College never really began until my eyes had swiveled a full hundred and eighty degrees and fastened upon that bench-third from the first row. It seemed as if it would be a good place to start a new life. It’s the bench that led me to you. It led me to beginnings.

It led to ‘us’.

Asking for the exact bit of conversation with which such bonds begin, is always an impossibility. It’s absurd. I wouldn’t have an answer, neither would you. In fact, why should we create those boundaries? Let’s not pose unanswerable questions like these-”God, when you thought of a pine tree, how did you think of a star?”. (And that’s Angela Morgan for you, because poetry is love.) 

Some things just are. We might as well let them be. 

I’ve learned that such is the order of things and the universe conspires thus. And you, with your hair gently fluttering in the wind, the smug eyeliner and round ‘bindi’, like a dot on the forehead. You’ve taught me to love the written word just a little bit more. Your tiny gestures when you talk about poetry, they make your eyes light up. You do find meaning in every new word. And you, my dear, do flow like poetry itself. 

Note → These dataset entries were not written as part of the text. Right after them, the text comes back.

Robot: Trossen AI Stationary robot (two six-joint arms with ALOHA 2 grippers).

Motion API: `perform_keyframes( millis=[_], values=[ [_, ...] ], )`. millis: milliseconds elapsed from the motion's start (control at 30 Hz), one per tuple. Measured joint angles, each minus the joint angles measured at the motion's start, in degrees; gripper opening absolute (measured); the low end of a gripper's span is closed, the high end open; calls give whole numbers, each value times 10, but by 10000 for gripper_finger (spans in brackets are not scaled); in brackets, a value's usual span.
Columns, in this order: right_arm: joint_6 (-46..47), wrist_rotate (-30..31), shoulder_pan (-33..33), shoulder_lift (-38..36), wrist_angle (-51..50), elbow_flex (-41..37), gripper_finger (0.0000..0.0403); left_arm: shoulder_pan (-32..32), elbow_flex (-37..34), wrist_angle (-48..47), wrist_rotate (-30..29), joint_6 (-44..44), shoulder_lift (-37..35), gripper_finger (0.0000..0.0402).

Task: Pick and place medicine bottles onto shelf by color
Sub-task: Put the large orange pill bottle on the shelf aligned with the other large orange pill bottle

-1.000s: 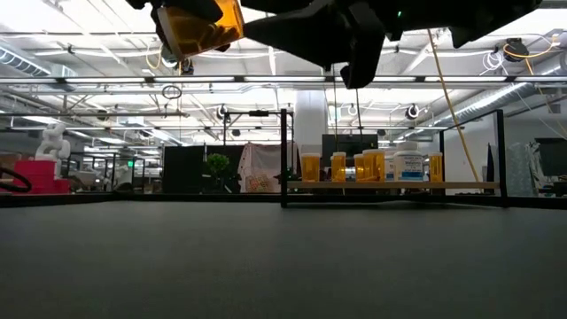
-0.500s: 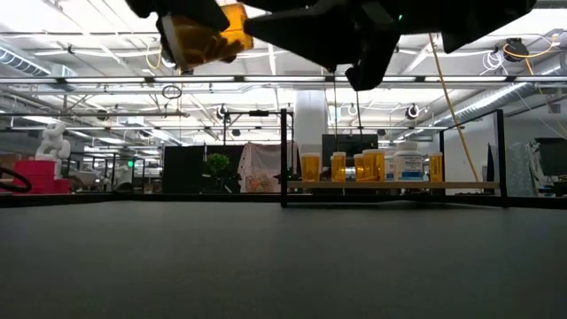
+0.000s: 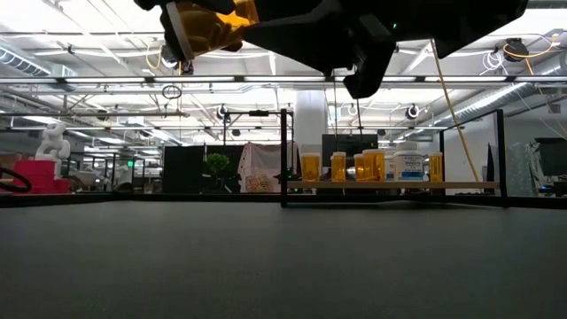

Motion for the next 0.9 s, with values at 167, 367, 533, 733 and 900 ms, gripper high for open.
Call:
perform_keyframes(
  millis=[167, 367, 533, 733, 900],
  values=[
    [-5, 1, 0, 0, 0, 0, 206, 10, 0, -1, 11, -14, 0, 199],
    [-14, -31, -2, 0, -8, 8, 226, 14, 0, 0, 23, -41, 0, 199],
    [-11, -44, -4, 0, -24, 17, 206, 14, 0, 1, 24, -63, 0, 200],
    [-10, -46, -4, -1, -31, 18, 171, 13, 0, 6, 24, -64, 0, 200],
    [0, -48, -9, -1, -36, 19, 178, 13, 0, 7, 24, -49, 0, 200]
  ],
)
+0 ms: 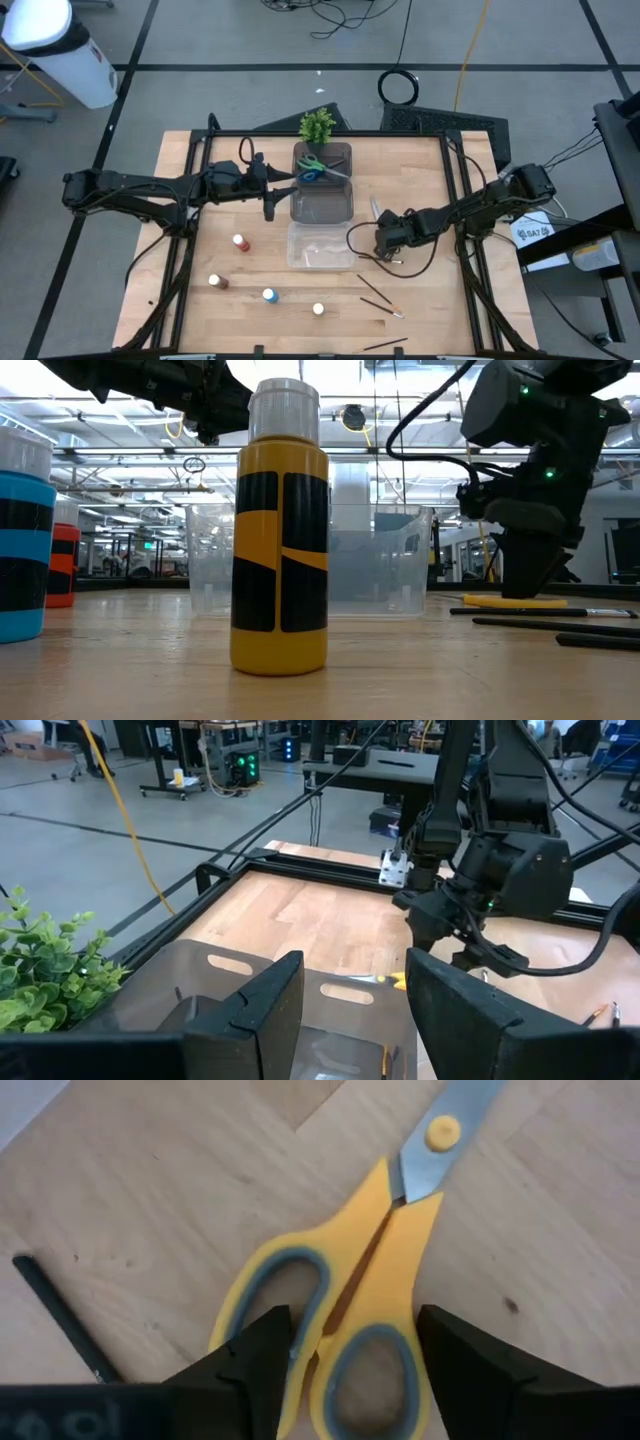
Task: Pick & Place Paint Supplies
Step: Put the yellow scissors into the top black bin
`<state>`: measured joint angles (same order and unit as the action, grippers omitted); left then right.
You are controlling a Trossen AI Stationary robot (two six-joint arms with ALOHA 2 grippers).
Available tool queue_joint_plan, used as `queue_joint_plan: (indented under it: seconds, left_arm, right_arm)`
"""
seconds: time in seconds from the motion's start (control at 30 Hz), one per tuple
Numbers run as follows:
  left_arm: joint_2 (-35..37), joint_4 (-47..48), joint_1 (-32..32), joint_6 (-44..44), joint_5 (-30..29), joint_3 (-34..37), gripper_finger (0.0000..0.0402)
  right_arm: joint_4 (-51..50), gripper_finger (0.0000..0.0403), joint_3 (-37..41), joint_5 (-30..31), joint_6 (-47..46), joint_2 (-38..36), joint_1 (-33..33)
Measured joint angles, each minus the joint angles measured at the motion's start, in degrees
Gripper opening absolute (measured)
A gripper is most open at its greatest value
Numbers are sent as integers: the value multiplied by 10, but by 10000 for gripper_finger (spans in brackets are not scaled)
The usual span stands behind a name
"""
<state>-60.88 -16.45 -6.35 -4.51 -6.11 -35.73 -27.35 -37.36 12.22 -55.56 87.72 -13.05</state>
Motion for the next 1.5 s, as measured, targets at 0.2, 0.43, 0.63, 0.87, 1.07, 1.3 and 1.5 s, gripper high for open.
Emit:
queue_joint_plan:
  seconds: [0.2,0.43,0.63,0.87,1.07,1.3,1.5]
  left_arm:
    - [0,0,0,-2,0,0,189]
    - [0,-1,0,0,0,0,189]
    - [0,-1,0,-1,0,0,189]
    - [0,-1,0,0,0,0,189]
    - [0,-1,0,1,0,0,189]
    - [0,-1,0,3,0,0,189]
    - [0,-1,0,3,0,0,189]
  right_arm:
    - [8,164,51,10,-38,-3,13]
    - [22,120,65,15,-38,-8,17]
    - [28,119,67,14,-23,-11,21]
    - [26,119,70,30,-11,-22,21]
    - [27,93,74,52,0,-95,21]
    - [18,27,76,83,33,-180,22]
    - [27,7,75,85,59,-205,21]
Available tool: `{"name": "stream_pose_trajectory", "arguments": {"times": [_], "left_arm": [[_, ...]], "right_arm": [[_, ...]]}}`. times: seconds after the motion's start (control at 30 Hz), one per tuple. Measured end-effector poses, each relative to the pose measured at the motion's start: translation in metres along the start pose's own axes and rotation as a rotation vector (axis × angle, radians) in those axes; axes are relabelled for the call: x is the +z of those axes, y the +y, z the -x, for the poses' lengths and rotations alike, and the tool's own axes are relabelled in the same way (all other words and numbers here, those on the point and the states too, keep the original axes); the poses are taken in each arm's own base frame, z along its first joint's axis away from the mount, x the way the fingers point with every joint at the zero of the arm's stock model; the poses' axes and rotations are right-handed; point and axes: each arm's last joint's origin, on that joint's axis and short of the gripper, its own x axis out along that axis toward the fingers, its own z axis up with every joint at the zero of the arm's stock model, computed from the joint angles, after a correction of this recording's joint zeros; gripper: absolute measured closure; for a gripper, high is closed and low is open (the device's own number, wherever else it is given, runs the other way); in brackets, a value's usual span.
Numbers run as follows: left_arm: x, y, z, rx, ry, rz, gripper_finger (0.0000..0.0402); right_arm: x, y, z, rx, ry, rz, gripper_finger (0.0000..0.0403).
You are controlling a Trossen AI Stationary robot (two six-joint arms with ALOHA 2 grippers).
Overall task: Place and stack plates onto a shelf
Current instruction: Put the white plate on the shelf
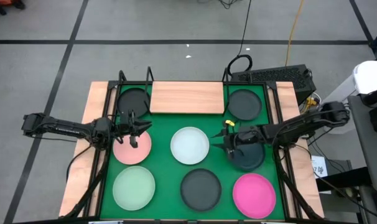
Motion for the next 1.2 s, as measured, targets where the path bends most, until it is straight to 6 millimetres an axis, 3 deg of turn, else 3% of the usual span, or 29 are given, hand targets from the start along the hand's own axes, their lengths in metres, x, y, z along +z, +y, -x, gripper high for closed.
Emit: {"name": "stream_pose_trajectory", "arguments": {"times": [0.13, 0.33, 0.63, 1.2], "left_arm": [[0.0, 0.0, 0.0, 0.0, 0.0, 0.0, 0.0332], [0.0, 0.0, 0.0, 0.0, 0.0, 0.0, 0.0332], [0.0, 0.0, 0.0, 0.0, 0.0, 0.0, 0.0332], [0.0, 0.0, 0.0, 0.0, 0.0, 0.0, 0.0332]], "right_arm": [[0.003, 0.005, -0.01, 0.024, 0.017, 0.018, 0.023], [-0.009, 0.011, -0.02, 0.022, 0.094, 0.064, 0.0205], [-0.034, 0.023, -0.039, 0.061, 0.231, 0.129, 0.0206], [-0.033, 0.043, -0.072, 0.091, 0.288, 0.238, 0.0211]]}}
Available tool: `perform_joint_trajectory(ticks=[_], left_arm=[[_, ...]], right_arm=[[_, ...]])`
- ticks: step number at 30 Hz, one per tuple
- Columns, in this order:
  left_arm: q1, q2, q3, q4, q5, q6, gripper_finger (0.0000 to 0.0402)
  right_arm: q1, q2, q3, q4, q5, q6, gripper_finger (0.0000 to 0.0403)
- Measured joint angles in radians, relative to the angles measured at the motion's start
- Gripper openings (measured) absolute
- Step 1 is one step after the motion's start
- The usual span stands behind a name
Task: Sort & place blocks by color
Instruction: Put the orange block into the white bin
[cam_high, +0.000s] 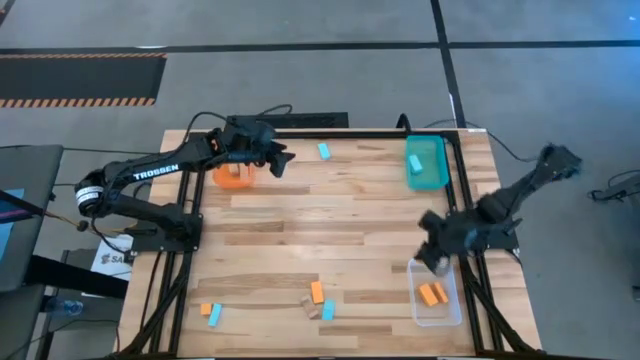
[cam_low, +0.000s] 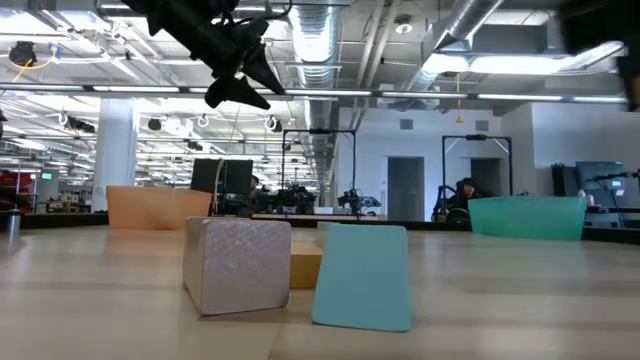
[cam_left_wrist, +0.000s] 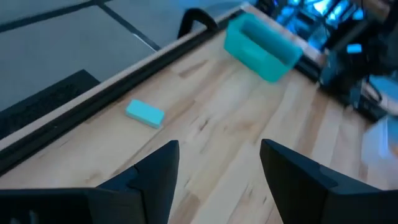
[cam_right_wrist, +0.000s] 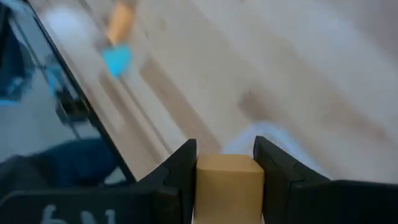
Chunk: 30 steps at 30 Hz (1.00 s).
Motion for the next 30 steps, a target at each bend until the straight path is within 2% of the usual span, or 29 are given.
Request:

There is a definite quality about your imperfect laughter, and you talk just the way you do. But you don’t realise how you do surprise those of us watching you. You sound like a fool and an intellectual, all at once. I’m certain that there’s someone out there who held you on a very high pedestal once. And just maybe, you punctured that notion with your laughter. You don’t see it but you’ve become two different people. 

There’s something magical about both sides-one immersed in laughter, the other solemn and serious. Like the actor that you are, you aspire to be infinite. You seem to be and you are, different people embodied in one person. And I enjoy being with each side of you.

I write this letter to a wondrous girl and to this new, blossoming friendship of ours.